A recently silenced, duplicate PgiC locus in Clarkia

Previous electrophoretic analysis showed that 17 diploid species of the wildflower Clarkia (Onagraceae) have two cytosolic isozymes of phosphoglucose isomerase (PGIC; EC 5.3.1.9), whereas 15 other diploid species have a single PGIC. Molecular studies revealed that the two isozymes in the former species are encoded by duplicate genes, PgiC1 and PgiC2, whereas the single isozyme in the latter is always encoded by PgiC1. Phylogenetic analysis of the nucleotide sequences implied that PgiC2 was silenced four times independently in the genus. Here we describe a psi PgiC2 from C. mildrediae, a species in which only PgiC1 is expressed. The discovery of the psi PgiC2 is significant because it confirms a formal prediction of the phylogenetic analysis.

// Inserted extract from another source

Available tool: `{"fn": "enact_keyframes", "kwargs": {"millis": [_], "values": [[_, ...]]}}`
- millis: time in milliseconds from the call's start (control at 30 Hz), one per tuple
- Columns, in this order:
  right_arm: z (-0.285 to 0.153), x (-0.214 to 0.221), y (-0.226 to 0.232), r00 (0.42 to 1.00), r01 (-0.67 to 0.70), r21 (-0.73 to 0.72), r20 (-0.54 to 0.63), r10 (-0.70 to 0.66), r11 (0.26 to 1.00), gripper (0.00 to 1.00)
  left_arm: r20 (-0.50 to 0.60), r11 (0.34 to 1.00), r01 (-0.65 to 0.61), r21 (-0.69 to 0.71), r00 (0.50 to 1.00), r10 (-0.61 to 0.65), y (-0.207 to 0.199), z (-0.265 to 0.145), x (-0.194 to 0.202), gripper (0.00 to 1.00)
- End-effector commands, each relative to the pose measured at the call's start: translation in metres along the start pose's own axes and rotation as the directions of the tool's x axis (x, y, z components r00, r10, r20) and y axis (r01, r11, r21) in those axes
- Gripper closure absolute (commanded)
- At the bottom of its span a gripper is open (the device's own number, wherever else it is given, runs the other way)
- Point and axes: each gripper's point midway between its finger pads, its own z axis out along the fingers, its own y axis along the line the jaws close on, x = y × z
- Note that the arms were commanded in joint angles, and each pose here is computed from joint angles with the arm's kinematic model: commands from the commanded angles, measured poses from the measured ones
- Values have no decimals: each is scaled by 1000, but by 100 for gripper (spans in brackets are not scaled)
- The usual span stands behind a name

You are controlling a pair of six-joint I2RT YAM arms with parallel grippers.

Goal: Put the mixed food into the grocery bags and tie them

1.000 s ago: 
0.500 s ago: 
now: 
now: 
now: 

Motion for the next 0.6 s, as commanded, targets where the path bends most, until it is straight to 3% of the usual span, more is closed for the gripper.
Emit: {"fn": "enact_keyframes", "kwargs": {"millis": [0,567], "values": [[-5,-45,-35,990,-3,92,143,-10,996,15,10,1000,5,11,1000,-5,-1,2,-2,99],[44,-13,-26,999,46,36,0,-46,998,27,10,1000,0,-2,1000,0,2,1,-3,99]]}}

The psi PgiC2 includes 5,039 nucleotides corresponding to 18 of the 23 exons of PgiC, as well as the intervening introns and 3' nontranslated region. The absence of an increase of nucleotide substitutions in its "exons" suggests that the gene was silenced recently. The present study appears to be the first to establish that a specific duplicate gene locus regularly expressed in a group of related plant species has been silenced in one of them. The multiple independent silencings of PgiC2 suggest that it remained functional but inessential in ancestral lineages. We discuss the possibility that PgiC2 may have been preserved in these lineages by selection against mutants causing defective PGIC1- PGIC2 heterodimers.